US and EU: Towards a Transatlantic Alignment on China? | Opinion

Joe Biden and British Prime Minister Boris Johnson.
Joe Biden and British Prime Minister Boris Johnson.BRENDAN SMIALOWSKI / AFP

Joe Biden makes his first trip to Europe as US president to attend the G7 summits in Cornwall (June 11-13), NATO (June 14) and the bilateral US-EU (June 15) , these last two in Brussels. With this series of summits, the Biden Administration seeks to stage the relaunch of the transatlantic relationship, in its opinion neglected by its predecessor Donald Trump. Beyond such staging, Biden seeks to achieve greater transatlantic alignment in relation to the main long-term strategic challenge for the United States: the rise of China. Is this possible?

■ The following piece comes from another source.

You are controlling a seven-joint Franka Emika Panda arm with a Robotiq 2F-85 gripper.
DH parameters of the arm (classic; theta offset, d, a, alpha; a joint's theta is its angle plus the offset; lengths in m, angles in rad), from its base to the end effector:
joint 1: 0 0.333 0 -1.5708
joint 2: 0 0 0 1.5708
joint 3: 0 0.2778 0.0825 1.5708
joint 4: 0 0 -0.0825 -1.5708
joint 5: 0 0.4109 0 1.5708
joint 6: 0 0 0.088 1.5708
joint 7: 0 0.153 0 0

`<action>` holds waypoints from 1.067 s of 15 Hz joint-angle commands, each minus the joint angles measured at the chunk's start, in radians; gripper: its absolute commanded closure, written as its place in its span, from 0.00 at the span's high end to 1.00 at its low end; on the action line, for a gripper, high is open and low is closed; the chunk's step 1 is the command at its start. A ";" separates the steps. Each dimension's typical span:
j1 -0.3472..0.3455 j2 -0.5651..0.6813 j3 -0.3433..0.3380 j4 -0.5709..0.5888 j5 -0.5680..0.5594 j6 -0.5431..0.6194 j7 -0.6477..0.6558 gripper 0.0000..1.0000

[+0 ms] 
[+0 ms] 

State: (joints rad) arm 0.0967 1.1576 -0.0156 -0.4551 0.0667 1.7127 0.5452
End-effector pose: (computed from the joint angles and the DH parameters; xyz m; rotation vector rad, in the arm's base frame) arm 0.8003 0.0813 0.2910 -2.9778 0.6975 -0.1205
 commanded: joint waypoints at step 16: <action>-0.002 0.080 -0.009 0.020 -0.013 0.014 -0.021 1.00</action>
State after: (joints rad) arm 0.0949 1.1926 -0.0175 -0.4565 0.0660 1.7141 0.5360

The idea of ​​a transatlantic alignment in relation to China seemed elusive in the Trump era. The latter understood the relationship with China as a mere pulse of interstate power (USA vs. China). In addition, he perceived the multilateral order and US alliances (including the transatlantic relationship) as problematic in the context of the geopolitical rivalry with China. According to Trump, China used multilateralism in its favor, with the collusion of a Europe that looked the other way. Multilateralism had become a strategic drag on the US This view contrasts sharply with Biden’s.

The Biden administration views multilateralism and the transatlantic relationship as important assets in the strategic rivalry with China and not as distractions (let alone burdens). In addition, Biden has posed the Chinese challenge in normative terms; as part of a global tension between democracy and autocracy, and not as a mere pulse of interstate power between the US and China. On the other hand, Biden recognizes the possibility of cooperating with China in areas such as the fight against climate change.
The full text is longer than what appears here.